Said the senior consultant: "The big question will always be asked: How productive will an employee be, working remotely?"
But another Robert Walters senior consultant covering the banking industry, Sohrab Singh, was more optimistic that employers would allow employees to work away from the office.
"It is a relatively new concept in Asia, hence both the employer and the employee will need to be educated on the benefits and pitfalls," he told ZDNet Asia.
"The basic change will need to come in the way the employee's productivity is measured, wherein it will have to be based on setting targets, deliverables and timelines rather than the number of hours spent at work."
A recent survey conducted by IDC and commissioned by Avaya, revealed 81 percent of executives polled across the Asia-Pacific region agreed or strongly agreed telecommuting improves productivity. In 2005, only 61 percent thought so.
The increased positive perception of telecommuting--as a way to improve productivity--was most obvious among respondents in Hong Kong, Australia and India.
It is striking that respondents in China (76 percent) and Singapore (78 percent) viewed telecommuting as a means of improving the work-life balance among their employees.
Way of life
For some multi-national companies operating in Asia, telecommuting is a way of life.
At Cisco Singapore, 40 per cent of the staff are mobile workers without a permanent workstation in the office.
Tom Cheong, Cisco's managing director for Singapore and Brunei, told ZDNet Asia: "Globally, 85 percent of our staff spend time each week working from home, with 24 percent of their work time spent in their homes. This is consistent with both Singapore and the Asia-Pacific region."
Companies like Cisco and Sun Microsystems provide all the necessary equipment and services for their telecommuting staff.
Gan Boon San, president of Sun Microsystems, South Asia, told ZDNet Asia: "For 10 years now, we have an Open Work Program that provides our employees with secure access to their e-mail from home or on the road. On top of that, we provide access to everything. You name it: e-mail, calendar, address book, expense reporting and benefits management."
There are signs that even the small and midsize businesses (SMB) are taking up telecommuting.
Lendl Chong, sales director of telecommunications services company Qala, said that a quarter of his company's business comes from providing telecommuting-related infrastructure and services for SMBs in Singapore.

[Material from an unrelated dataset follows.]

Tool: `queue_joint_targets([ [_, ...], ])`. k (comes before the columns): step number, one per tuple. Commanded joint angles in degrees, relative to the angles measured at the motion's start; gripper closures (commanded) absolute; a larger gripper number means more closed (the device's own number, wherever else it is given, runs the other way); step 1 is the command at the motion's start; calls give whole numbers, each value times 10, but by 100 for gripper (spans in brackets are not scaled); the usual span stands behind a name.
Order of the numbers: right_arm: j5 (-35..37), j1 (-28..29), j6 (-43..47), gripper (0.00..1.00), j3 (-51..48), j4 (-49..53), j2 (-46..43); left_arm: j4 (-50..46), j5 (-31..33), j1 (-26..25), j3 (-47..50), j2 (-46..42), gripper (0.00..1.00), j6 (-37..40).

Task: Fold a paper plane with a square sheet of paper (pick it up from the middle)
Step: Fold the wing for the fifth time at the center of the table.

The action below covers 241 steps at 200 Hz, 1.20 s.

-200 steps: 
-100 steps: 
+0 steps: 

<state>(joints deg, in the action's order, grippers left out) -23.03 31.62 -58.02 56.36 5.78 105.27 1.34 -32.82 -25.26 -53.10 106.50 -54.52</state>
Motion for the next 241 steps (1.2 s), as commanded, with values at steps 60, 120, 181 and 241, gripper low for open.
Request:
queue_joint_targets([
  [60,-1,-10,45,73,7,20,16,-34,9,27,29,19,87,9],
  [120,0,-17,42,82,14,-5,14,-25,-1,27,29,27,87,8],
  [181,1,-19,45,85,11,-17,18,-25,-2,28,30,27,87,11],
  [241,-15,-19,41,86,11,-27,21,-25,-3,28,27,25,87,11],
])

He said: "The demand has been increasing over the years. It will soon be a norm for people and companies to adopt the concept of telecommuting in the near future. As it is now, employees are already able to work anywhere, as long there's a computer and a phone."
It appears Asian companies are embracing the concept of mobile workers who don't necessarily have to be in the office at all.

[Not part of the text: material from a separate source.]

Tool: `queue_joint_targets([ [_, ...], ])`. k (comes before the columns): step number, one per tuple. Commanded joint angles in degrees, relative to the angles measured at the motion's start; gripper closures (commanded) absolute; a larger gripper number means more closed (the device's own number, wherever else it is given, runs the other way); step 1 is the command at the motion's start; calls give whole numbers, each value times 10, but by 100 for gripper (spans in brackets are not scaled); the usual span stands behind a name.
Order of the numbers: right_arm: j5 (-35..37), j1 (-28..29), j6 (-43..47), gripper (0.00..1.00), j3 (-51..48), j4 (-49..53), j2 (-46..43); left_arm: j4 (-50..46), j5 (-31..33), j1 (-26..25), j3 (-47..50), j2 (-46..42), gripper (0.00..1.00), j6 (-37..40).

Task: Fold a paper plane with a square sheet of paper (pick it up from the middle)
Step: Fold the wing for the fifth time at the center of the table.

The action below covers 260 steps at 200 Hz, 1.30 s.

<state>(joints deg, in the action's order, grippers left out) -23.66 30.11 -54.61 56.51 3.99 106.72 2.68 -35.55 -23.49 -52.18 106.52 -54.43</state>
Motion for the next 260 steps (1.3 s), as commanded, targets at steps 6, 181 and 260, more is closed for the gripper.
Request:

WAN application delivery and secure Web gateway products provider Blue Coat recently concluded an online survey with 1,100 businesses in the Asia-Pacific region.
The survey explored topics that include the globalization of enterprises and the consolidation of data centres--as well as the mobilization of work forces.
Managing director P.K. Lim of Blue Coat Systems South Asia and Australia/NZ, said: "Interestingly, 77 percent of respondents have at least a quarter of their workforce being mobile, and 86.9 percent of these mobile professionals depend on the network to access their information."
Shalini Verma, research manager for communications research at IDC Asia-Pacific, believes talent shortages will make Asia more receptive to telecommuting--although not as enthusiastically as in the United States.
"In many markets, the shortage of skills will force enterprises to provide more flexibility to employees, and hence will encourage telecommuting. Also, the challenges of daily commute and the high cost of office real estate, will force enterprises to encourage telecommuting," Verma told ZDNet Asia.
Gan from Sun Microsystems said: "Another benefit of our Open Work program is that it enhances our ability to attract and retain the best talent available. In fact, our Open Work platform is one of the top reasons that 85 percent of our mobile workers say they would recommend Sun to external people."
Cisco's Cheong thinks that Asian employers will eventually warm up to telecommuting regardless of transport costs or office rentals.
"Many organizations in Asia perhaps do not have the same culture [as Cisco], but this is going to change over time, especially as the Gen Ys and the Millennials (born from 1991 onwards) enter the workforce and assume management positions."
Billy Teo is a freelance IT writer based in Singapore.